Hay directores tan legendarios como escasos cuya nueva entrega se espera como agua de mayo, que convierten lo que hayan decidido parir en algo ansiado por los espectadores, la industria (tan necesitada del éxito de los más dotados en estos tiempos agónicos), los informadores y los críticos. La obra de Quentin Tarantino justifica esas expectativas. En Cannes su cine tuvo un bautizo esplendoroso hace 27 años con la revolucionaria Reservoir Dogs y en 1994 dejó flipado a todo el personal con la inclasificable Pulp Fiction, que logró la Palma de Oro y se ha convertido en un clásico. Por ello, la película que marcaba esta edición de Cannes, en la que estaban depositadas las esperanzas colectivas, era Érase una vez en… Hollywood.
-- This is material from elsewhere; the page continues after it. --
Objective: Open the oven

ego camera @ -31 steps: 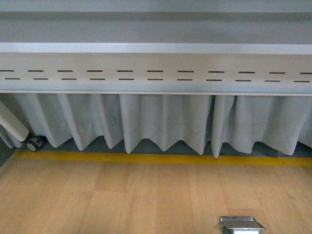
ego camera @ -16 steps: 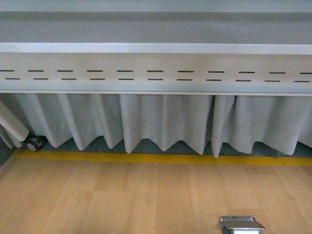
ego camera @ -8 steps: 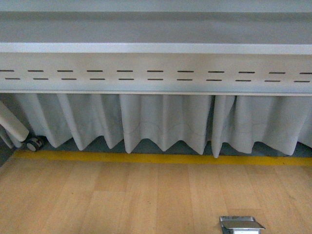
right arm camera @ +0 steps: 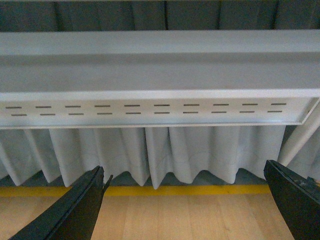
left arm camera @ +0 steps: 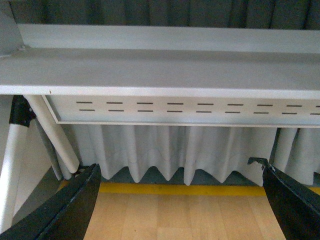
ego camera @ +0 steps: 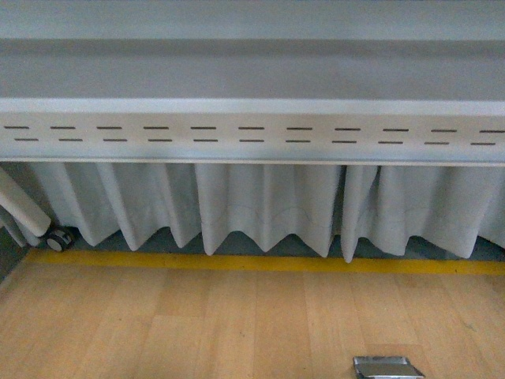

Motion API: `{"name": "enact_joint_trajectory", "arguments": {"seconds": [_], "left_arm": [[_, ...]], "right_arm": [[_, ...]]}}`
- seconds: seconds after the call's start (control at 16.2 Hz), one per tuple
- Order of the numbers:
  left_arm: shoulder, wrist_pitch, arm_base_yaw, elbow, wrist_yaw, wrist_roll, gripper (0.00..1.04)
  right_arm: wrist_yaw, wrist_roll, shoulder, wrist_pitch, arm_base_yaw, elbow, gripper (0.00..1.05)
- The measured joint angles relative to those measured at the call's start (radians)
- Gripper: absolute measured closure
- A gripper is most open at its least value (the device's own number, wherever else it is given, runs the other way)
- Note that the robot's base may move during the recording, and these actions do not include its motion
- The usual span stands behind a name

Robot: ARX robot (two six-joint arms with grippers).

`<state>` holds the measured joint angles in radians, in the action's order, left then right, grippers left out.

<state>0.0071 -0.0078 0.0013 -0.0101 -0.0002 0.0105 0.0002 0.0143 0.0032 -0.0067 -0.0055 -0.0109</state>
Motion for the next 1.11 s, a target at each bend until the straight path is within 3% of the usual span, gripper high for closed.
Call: {"name": "enact_joint_trajectory", "arguments": {"seconds": [1.11], "left_arm": [[0.0, 0.004, 0.0, 0.0, 0.0, -0.001, 0.07]], "right_arm": [[0.0, 0.0, 0.0, 0.003, 0.0, 0.0, 0.06]]}}
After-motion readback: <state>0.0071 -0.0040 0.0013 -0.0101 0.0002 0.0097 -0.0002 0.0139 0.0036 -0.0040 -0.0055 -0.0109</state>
Tarantino aceleró hasta límites febriles su montaje para que se celebrara aquí el estreno mundial, la han exhibido en dos sesiones casi paralelas intentando algo tan democrático como que todos los asistentes a Cannes la vean al mismo tiempo. Antes ha salido un señor al escenario hablando en nombre de Tarantino y rogando que nadie cuente su argumento. En fin, un montaje a la altura de lo que se espera de las sorpresas confirmadas.
Y, efectivamente, es sorprendente. Pero no por la exhibición de talento que tantas veces ha acreditado su creador, sino por su lamentable falta de gracia, por una trama que no se sabe bien adónde pretende conducir, por diálogos insustanciales y carentes de ingenio (algo inaudito en el mejor y más original dialoguista del cine moderno), por situaciones alargadas hasta el aburrimiento, por actores excelentes como Leonardo DiCaprio, Brad Pitt y Al Pacino, que parecen tan perdidos como su director.
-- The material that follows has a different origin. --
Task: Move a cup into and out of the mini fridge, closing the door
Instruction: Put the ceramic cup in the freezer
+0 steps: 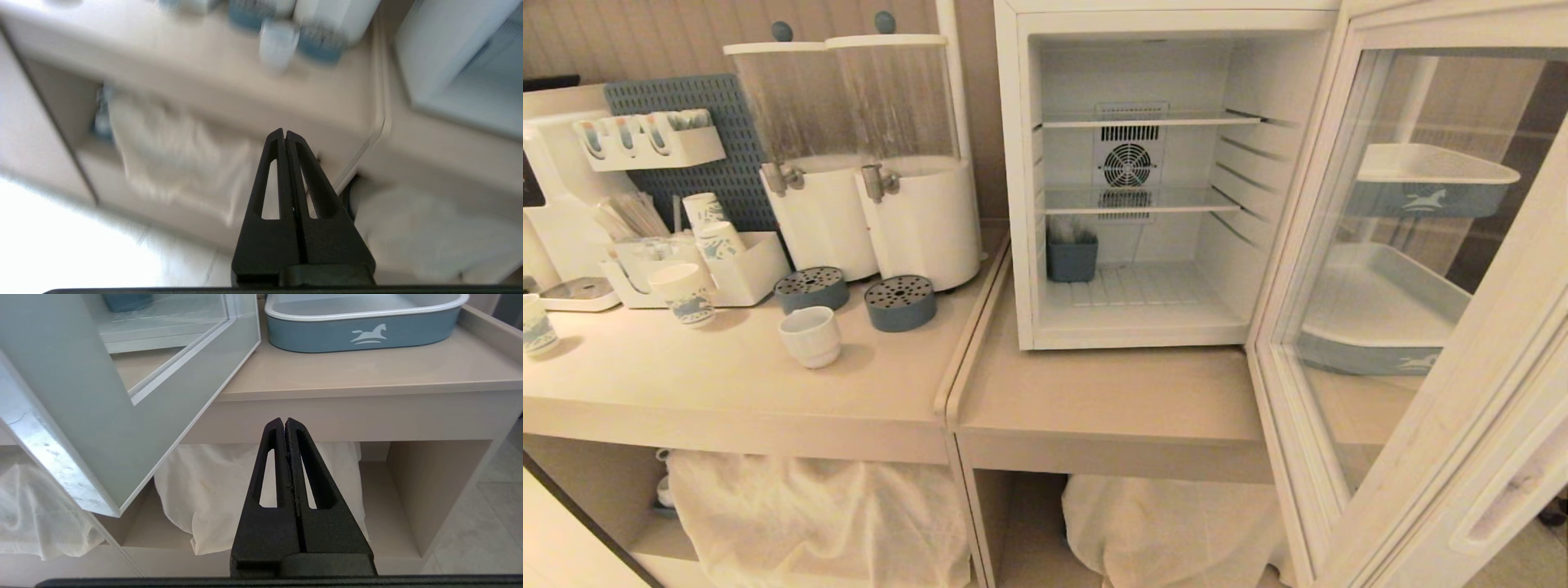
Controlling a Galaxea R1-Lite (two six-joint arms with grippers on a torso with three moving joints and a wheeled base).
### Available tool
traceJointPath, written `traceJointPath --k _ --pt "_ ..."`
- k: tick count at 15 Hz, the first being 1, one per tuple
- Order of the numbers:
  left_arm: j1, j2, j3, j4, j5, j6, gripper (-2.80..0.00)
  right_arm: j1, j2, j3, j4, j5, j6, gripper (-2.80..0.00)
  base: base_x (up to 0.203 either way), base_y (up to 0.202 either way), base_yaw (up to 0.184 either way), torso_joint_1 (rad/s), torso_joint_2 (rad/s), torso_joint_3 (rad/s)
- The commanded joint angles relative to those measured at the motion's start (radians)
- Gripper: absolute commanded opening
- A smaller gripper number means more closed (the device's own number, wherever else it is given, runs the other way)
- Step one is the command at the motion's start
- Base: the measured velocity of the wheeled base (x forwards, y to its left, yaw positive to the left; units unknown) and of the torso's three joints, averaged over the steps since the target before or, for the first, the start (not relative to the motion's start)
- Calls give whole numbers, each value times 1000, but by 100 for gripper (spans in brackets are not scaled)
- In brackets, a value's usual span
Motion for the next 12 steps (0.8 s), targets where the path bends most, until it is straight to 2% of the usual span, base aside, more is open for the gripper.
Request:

Contaba la rumorología, siempre tan estratega ella, que suponía un tributo de amor por parte de Tarantino al cine y el mundo de finales de los sesenta en Hollywood, a sus personajes más pintorescos y también un retrato de aquel suceso pavoroso en el que la actriz Sharon Tate y sus amigos fueron masacrados por la banda satánica de aquel demente excesivamente siniestro llamado Charles Manson.
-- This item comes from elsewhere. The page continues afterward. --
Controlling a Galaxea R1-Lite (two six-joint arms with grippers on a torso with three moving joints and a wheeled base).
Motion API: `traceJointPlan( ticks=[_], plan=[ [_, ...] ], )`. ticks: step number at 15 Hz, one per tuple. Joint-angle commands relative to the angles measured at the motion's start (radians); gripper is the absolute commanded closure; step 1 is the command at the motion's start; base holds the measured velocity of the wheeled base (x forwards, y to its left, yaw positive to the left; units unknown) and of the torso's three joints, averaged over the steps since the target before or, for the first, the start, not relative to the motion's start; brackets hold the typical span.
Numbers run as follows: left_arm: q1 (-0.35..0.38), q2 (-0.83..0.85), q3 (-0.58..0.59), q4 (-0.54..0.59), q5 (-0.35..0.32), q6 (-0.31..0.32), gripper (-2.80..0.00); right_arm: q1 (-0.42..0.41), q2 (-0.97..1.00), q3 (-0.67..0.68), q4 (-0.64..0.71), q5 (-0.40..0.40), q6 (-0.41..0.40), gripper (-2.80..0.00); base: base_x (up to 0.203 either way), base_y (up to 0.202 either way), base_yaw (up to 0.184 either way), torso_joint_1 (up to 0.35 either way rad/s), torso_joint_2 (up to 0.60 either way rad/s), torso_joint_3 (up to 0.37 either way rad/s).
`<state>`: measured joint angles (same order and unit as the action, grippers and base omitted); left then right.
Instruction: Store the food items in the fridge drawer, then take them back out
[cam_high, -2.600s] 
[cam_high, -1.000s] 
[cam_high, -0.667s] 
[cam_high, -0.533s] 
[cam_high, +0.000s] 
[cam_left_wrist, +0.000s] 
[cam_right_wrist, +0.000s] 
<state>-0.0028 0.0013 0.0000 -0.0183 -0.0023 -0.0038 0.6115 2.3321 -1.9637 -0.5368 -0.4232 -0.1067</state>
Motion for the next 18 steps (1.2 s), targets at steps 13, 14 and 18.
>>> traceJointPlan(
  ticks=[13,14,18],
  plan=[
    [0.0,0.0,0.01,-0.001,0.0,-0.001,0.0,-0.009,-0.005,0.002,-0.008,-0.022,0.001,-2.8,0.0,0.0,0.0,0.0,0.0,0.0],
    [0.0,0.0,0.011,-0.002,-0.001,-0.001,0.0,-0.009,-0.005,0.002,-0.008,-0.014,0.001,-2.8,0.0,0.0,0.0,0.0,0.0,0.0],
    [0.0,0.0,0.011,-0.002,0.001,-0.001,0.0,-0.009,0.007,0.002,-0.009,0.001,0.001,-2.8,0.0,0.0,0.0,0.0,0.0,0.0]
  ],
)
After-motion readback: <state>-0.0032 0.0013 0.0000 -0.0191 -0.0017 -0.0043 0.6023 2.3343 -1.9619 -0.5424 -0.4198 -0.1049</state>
Sabemos que la cultura cinematográfica de Tarantino se educó tragándose con inmenso placer toda la subcultura del cine más casposo de los videoclubes, que lo sabe todo no ya del spaguetti wéstern y de la serie Z, sino también del cine de kárate, Kung-fu y yudo. Igualmente es experto en las series televisivas de esa época. Ha jugado eternamente con esas referencias que tanto ama pero dándoles la vuelta con su espectacular talento. Aquí, los protagonistas son un famoso actor de wésterns en esas series y el hombre que además de doblarle en las escenas de riesgo le soluciona todo tipo de problemas en su disparatada estructura cotidiana. Pero su buen momento ha pasado y tendrá que aceptar rodar spaguetti wéstern en Italia y en Almería. La situación de ambos se complica aún más cuando toman accidental contacto con un grupo de hippies muy inquietantes y puestos hasta arriba de LSD. Y ahí se produce para mí la única secuencia desasosegante en esta película tan fallida. Es la visita cargada de señales y amenazas que hace el doble al campamento de esa gente tan peligrosa. El resto (y dura casi tres horas) es un cansino modelo del quiero y no puedo, un híbrido en el que no me engancha ni el argumento ni los personajes, ni lo que hacen ni lo que dicen.
No es el primer fiasco de Tarantino, antes había hecho una cosa gamberra y horrenda de corredores de coches y pandilleras que se titulaba Death Proof. Pero es triste que no aprendiera de aquel fracaso. Se han oído algunos tibios aplausos al terminar la proyección. Me temo que eran de algún fan voluntariamente ciego y de la gente que hace la promoción de esa desventurada película. El desenlace, hablando de hechos reales, pretende ser insólito y gracioso. Da igual.